- _ACTION ITEM_:
Repeat all of the material exactly, with no line missing.

- _DATA_:
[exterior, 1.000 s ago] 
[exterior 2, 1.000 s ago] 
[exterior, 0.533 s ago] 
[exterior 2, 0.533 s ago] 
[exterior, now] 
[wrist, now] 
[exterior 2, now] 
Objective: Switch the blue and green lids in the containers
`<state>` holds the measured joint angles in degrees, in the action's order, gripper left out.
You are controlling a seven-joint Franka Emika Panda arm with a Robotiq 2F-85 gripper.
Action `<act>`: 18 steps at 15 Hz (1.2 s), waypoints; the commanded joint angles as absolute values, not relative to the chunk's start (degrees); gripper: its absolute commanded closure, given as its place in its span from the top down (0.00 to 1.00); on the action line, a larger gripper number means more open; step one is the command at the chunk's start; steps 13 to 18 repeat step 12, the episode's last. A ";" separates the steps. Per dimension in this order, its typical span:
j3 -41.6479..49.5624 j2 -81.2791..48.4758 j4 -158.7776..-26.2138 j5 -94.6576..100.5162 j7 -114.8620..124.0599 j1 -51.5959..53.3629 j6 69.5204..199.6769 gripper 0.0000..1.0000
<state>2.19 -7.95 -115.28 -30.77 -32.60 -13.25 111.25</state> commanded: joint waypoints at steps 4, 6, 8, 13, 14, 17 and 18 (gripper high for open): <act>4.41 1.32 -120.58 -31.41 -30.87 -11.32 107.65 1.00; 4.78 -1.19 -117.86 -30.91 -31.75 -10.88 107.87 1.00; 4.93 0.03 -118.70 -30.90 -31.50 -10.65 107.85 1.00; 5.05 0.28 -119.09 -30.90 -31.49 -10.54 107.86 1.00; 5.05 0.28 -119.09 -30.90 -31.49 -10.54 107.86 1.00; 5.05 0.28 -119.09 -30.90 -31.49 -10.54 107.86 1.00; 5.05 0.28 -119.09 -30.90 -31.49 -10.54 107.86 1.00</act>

- _TASK RESULT_:
[exterior, 1.000 s ago] 
[exterior 2, 1.000 s ago] 
[exterior, 0.533 s ago] 
[exterior 2, 0.533 s ago] 
[exterior, now] 
[wrist, now] 
[exterior 2, now] 
Objective: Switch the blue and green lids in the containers
`<state>` holds the measured joint angles in degrees, in the action's order, gripper left out.
You are controlling a seven-joint Franka Emika Panda arm with a Robotiq 2F-85 gripper.
Action `<act>`: 18 steps at 15 Hz (1.2 s), waypoints; the commanded joint angles as absolute values, not relative to the chunk's start (degrees); gripper: its absolute commanded closure, given as its place in its span from the top down (0.00 to 1.00); on the action line, a larger gripper number means more open; step one is the command at the chunk's start; steps 13 to 18 repeat step 12, the episode's last. A ";" separates the steps. Per dimension in this order, its typical span:
j3 -41.6479..49.5624 j2 -81.2791..48.4758 j4 -158.7776..-26.2138 j5 -94.6576..100.5162 j7 -114.8620..124.0599 j1 -51.5959..53.3629 j6 69.5204..199.6769 gripper 0.0000..1.0000
<state>2.19 -7.95 -115.28 -30.77 -32.60 -13.25 111.25</state> commanded: joint waypoints at steps 4, 6, 8, 13, 14, 17 and 18 (gripper high for open): <act>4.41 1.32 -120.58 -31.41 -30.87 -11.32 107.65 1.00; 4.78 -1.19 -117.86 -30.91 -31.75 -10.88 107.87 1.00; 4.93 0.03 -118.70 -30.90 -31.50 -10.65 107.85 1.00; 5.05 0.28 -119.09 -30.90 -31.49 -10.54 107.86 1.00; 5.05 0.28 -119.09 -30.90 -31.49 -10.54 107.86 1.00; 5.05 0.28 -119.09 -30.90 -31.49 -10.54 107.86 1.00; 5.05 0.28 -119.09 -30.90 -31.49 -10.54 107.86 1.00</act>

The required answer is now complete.